# Insulating Garage Ceiling



## Nealtw (Jun 22, 2017)

I am not sure you get full value if you compress it but it would be fine to fill the space. 
The subfloor above is considered the vapour barrier.


----------



## Bud9051 (Nov 11, 2015)

Converting a garage attic to livi8ng space has safety issues and needs appropriate permits.

No, compressing two layers of insulation into a 7.25 inch space does not yield the total of the two before compression. Insulation is an r-value per inch so 7.25 x 3.5 is closer to what you would end up with. That would be about r-23.

You will also have an issue with insulating the sloped rafter area.

Pull your permits and talk to your local officials about what is required.

Bud


----------



## 3onthetree (Dec 7, 2018)

A little bit of info missing on the specifics of what you are doing, but in general:

compressing batt insulation (mineral wool or fiberglass) negates its value
the R23 you have is 5.5" thick and made for 2x6 cavities
the R49 you want is 13.5" thick and is not intended for cavity placement, but for laying on top of an attic ceiling
if you are capturing space above a garage for a bonus room, 2x8 (nominal) floor joists are on the light side, a span nearing about 12' is probably inadequate


----------



## Nealtw (Jun 22, 2017)

Squeezing 11" into a 7 1/4" space don't seem cost effective. 
New houses here that have the garage below bedrooms have 2x10 joists filled with fiberglass, they could use more insulation than the space allows.


----------



## jukeboxpunk (Jun 9, 2012)

3onthetree said:


> A little bit of info missing on the specifics of what you are doing, but in general:
> 
> compressing batt insulation (mineral wool or fiberglass) negates its value
> the R23 you have is 5.5" thick and made for 2x6 cavities
> ...


My only option is to insulate with R30 for 2x8 joists. 

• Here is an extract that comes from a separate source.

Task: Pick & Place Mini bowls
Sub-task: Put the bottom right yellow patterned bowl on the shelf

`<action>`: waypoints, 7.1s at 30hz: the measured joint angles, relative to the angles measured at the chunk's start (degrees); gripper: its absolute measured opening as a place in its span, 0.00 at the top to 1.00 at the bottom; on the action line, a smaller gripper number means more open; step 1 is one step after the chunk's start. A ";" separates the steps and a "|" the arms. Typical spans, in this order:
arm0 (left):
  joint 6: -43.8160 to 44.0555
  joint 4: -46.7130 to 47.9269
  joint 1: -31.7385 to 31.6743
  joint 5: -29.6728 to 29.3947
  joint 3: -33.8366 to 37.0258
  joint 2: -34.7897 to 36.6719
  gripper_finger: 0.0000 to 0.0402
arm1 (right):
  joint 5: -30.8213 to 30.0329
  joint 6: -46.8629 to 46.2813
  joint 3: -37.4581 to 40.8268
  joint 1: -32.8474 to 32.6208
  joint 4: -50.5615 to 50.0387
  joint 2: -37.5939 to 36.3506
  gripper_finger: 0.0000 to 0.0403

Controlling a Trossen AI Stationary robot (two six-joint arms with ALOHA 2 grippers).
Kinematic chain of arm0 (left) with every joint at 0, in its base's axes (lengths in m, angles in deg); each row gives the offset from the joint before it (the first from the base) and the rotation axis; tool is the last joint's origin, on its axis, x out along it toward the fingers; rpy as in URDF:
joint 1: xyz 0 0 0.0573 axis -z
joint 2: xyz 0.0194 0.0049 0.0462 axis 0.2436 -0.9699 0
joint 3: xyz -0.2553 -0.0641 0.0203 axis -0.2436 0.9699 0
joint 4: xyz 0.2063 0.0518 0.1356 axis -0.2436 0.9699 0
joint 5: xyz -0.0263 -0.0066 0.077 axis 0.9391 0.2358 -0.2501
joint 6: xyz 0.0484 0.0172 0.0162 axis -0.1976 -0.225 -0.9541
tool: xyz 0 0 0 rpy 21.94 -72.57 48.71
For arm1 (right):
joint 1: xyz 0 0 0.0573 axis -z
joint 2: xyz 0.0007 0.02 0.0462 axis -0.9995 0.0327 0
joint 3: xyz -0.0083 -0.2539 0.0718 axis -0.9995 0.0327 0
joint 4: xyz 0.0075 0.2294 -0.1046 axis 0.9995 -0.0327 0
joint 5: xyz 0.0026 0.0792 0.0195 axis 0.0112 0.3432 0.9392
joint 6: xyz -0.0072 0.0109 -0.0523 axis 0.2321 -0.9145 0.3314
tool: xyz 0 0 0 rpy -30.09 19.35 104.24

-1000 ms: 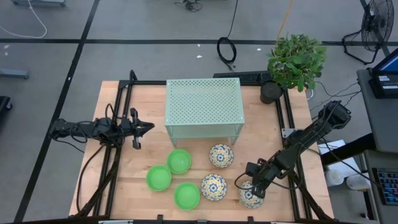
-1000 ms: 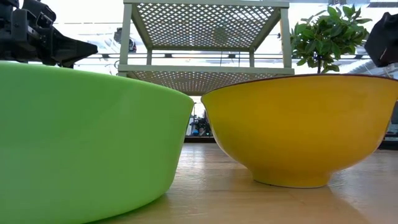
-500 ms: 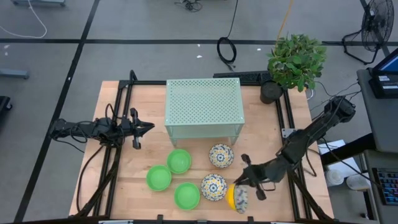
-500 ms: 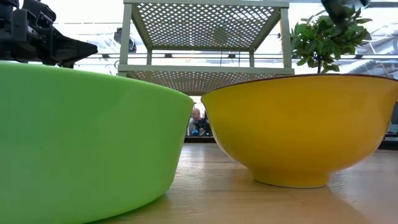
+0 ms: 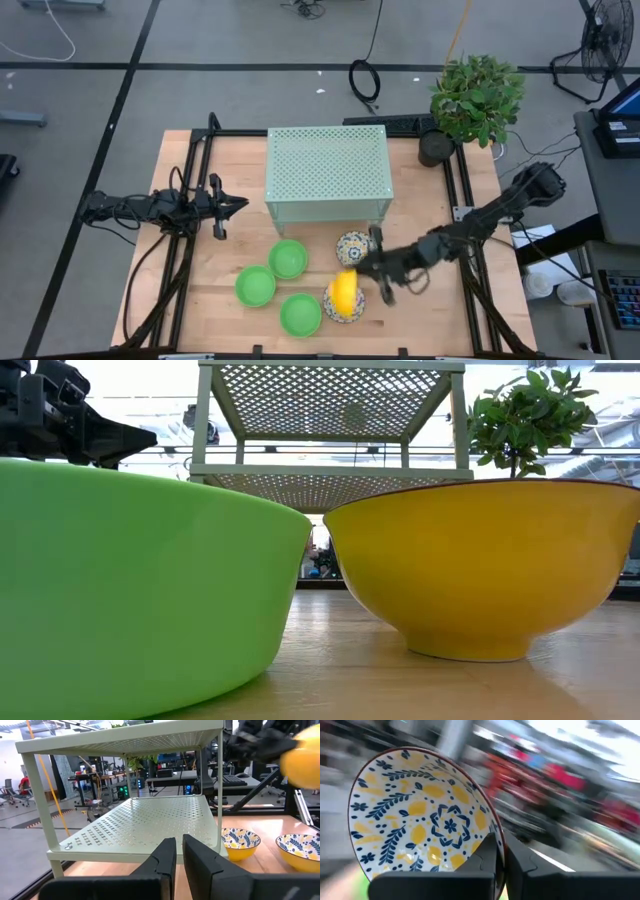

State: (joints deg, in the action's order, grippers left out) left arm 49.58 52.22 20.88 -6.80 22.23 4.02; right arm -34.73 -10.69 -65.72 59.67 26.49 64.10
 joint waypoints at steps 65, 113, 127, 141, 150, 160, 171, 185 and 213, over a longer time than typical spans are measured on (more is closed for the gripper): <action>6.85 -26.93 1.75 27.94 0.00 -6.92 0.54 | -34.10 19.40 -16.17 3.23 9.61 20.97 1.00; -54.07 -32.65 34.26 -53.03 -46.56 -72.33 0.54 | -33.78 58.18 -31.02 9.43 23.76 20.90 1.00; -52.84 -33.09 25.44 -52.55 -46.56 -72.41 0.54 | -27.11 48.00 -30.94 9.10 23.76 20.84 1.00; -58.32 -50.36 23.45 -48.33 -46.53 -72.43 0.54 | -26.63 44.39 -30.99 9.75 23.72 20.73 1.00; -59.33 -52.85 23.32 -47.82 -46.53 -72.46 0.54 | -27.08 42.38 -30.94 9.82 22.72 20.82 1.00; -56.40 -53.80 23.06 -49.66 -46.75 -72.22 0.82 | -29.08 39.24 -30.86 9.82 19.98 20.95 0.98; -59.13 -58.29 23.74 -53.30 -46.66 -72.26 0.92 | -34.10 32.79 -30.78 9.83 13.29 21.02 0.87; -61.99 -49.82 23.71 -64.45 -60.43 -72.02 0.97 | -44.90 21.10 -30.64 4.64 -7.72 20.83 0.62; -10.11 34.03 2.61 -24.01 -90.05 -73.25 0.97 | -47.91 5.83 -10.54 -2.17 -14.53 -5.38 0.67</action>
State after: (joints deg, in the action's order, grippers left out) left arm 39.48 86.25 23.49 -30.82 -67.83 -69.23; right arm -82.64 -4.86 -76.26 57.50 11.95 58.72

For the 2x8 spans being 12 ft, would sistering them beef them up?


----------



## 3onthetree (Dec 7, 2018)

jukeboxpunk said:


> For the 2x8 spans being 12 ft, would sistering them beef them up?


Generally speaking, yes. But there is so much more to think about, like the beam holding up the joist overlap, whether you have a pool table up there . . .


----------



## HuckPie (Nov 15, 2020)

jukeboxpunk said:


> Hello all! Hope you all had a great Thanksgiving.
> 
> I am finishing off my garage upstairs; however in order to do so I need to finish off the garage below and fireblock areas, add vapor barrier then rock.
> 
> ...


For 2x8 you'll need doubled-up R-15 fiberglass,
or just use a single layer the R-23 rockwool.
The only way you can get better than R-30 at this point is either add
rafter extensions, or use closed-cell expanding spray foam, or use rigid foam.


----------



## Knucklez (Oct 21, 2007)

my garage was originally designed for minimum code which allowed for 13' span using 2x6. when i told engineer i wanted to use the 2nd floor as heavy duty storage he changed the plan from 2x6 to 2x8 machine stress rated 24"OC. 

i had similar issue with insulating roof. what i did was rip the batts in half so i could layer it up without squishing. dunno if that was good or bad, but i can tell you that the hydronic heating system is barely on and it maintains the temp all day/night in Canada winter. i need to do a thread on this hydronic system someday...


----------